The bishop is formally received in the church before the Little Hours. The bells ring as the bishop approaches the church, and the clergy come out of the altar (sanctuary). The priest who celebrated the Liturgy of Preparation carries a tray covered with an aër on which is placed a blessing cross. The protodeacon carries the censer. Other servers carry the dikirion and trikirion, the bishop's crozier and a standing candlestick.

The bishop enters the church clothed in his monastic habit and klobuk, and carrying his walking stick. As he enters the narthex, a server takes his walking stick and the subdeacons place the episcopal mandyas on him as the choir chants Axion Estin (or, if it is one of the Great Feasts, the Ninth Irmos of the canon of the feast). The bishop kisses the blessing cross and holds it for each of the priests to kiss. The last to kiss the cross is the youngest priest, who receives it again on the tray. The bishop is then handed his crozier and the clergy go in procession to the ambon in front of the iconostasis. Instead of saying his own vesting prayers, the prayers are recited aloud for him by the protodeacon, and the bishop venerates the icons. He then turns and blesses as the choir sings Ton Despotin. He then stands on the kathedra (a platform in the center of the temple) and the priests each come to him, receive a blessing, and return to the altar to vest. The subdeacons remove the bishop's mandyas and place his episcopal vestments on him.

==Pascha==
When the priest and deacon say their entrance prayers before the Paschal Vigil, they say them standing before the epitaphios (winding sheet). The order is the same as normal, except that in the usual beginning they do not say the prayer, "O Heavenly King...". This prayer is a hymn of Pentecost, and so will not be said again until that feast day.

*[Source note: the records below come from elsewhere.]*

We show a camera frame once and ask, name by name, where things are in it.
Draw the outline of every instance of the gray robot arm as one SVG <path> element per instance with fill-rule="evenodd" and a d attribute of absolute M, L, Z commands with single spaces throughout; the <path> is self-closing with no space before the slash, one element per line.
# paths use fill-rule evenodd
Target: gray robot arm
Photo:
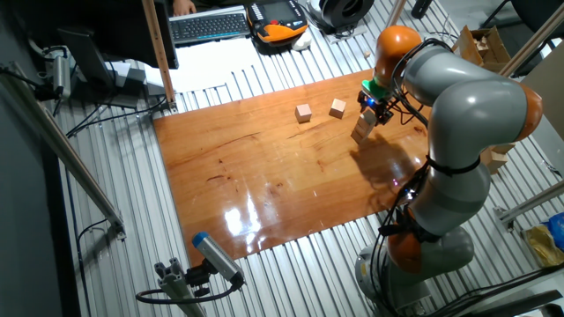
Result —
<path fill-rule="evenodd" d="M 479 155 L 490 145 L 527 137 L 542 116 L 542 102 L 531 89 L 443 47 L 427 46 L 412 56 L 403 84 L 432 107 L 427 177 L 404 209 L 406 222 L 391 225 L 402 229 L 386 233 L 384 245 L 362 250 L 355 265 L 365 294 L 376 302 L 378 292 L 385 294 L 395 308 L 428 295 L 426 279 L 472 260 L 471 237 L 460 225 L 481 209 L 489 192 L 490 174 Z"/>

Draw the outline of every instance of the black keyboard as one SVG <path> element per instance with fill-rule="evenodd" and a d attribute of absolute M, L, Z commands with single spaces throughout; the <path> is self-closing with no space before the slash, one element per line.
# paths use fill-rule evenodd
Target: black keyboard
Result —
<path fill-rule="evenodd" d="M 170 21 L 170 26 L 176 46 L 250 34 L 243 13 L 186 18 Z"/>

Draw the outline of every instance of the person's hand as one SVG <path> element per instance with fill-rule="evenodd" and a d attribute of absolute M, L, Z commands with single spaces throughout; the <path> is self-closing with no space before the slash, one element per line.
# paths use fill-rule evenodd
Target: person's hand
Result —
<path fill-rule="evenodd" d="M 190 0 L 174 0 L 173 8 L 175 17 L 196 13 L 196 6 Z"/>

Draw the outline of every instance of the wooden board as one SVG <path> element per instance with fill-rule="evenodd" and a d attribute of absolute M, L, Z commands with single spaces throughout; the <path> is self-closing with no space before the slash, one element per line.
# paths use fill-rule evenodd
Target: wooden board
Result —
<path fill-rule="evenodd" d="M 356 99 L 371 77 L 362 71 L 154 122 L 193 265 L 202 260 L 191 244 L 197 232 L 239 258 L 391 205 L 425 162 L 427 132 L 417 120 L 401 126 L 396 114 L 357 145 Z M 342 120 L 329 116 L 335 98 L 347 103 Z M 294 110 L 303 104 L 313 115 L 299 124 Z"/>

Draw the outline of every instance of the yellow object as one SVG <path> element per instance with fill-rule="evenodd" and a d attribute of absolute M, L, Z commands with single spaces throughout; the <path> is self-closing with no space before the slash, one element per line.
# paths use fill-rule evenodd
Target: yellow object
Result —
<path fill-rule="evenodd" d="M 545 225 L 537 225 L 524 232 L 529 246 L 535 251 L 543 267 L 551 267 L 564 262 L 564 253 L 554 244 L 552 234 Z"/>

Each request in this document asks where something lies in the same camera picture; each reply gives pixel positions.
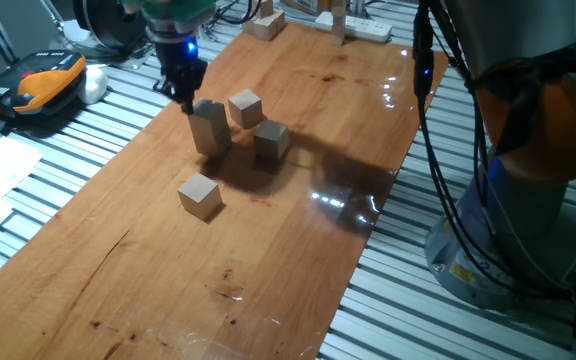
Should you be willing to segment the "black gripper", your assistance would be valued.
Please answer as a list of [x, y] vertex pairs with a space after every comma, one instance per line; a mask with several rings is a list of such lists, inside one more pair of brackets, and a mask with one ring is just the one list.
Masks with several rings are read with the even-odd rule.
[[194, 112], [194, 94], [201, 88], [208, 63], [199, 58], [195, 39], [177, 43], [156, 43], [161, 78], [153, 89], [180, 105], [183, 113]]

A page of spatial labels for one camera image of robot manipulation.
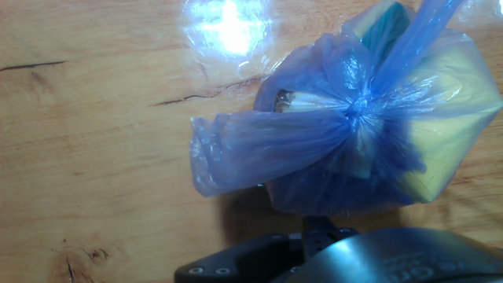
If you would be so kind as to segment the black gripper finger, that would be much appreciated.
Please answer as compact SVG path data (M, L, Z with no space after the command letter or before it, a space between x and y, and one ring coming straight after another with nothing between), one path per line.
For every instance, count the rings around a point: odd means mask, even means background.
M299 233L269 233L180 266L175 283L285 282L310 258L358 235L327 217L305 217Z

During Bright Week—the week beginning on Pascha (Easter Sunday)—the ritual is the same, except that the usual beginning is entirely replaced by Paschal hymns.

At a Hierarchical celebration of the Paschal Divine Liturgy Axion Estin is replaced by the Irmos of the Ninth Ode of the Paschal Canon:

Shine! Shine! O new Jerusalem! The glory of the Lorth hath shown on thee. Exult now and be glad, O Zion. Be radiant, O pure Theotokos, in the Resurrection of thy Son.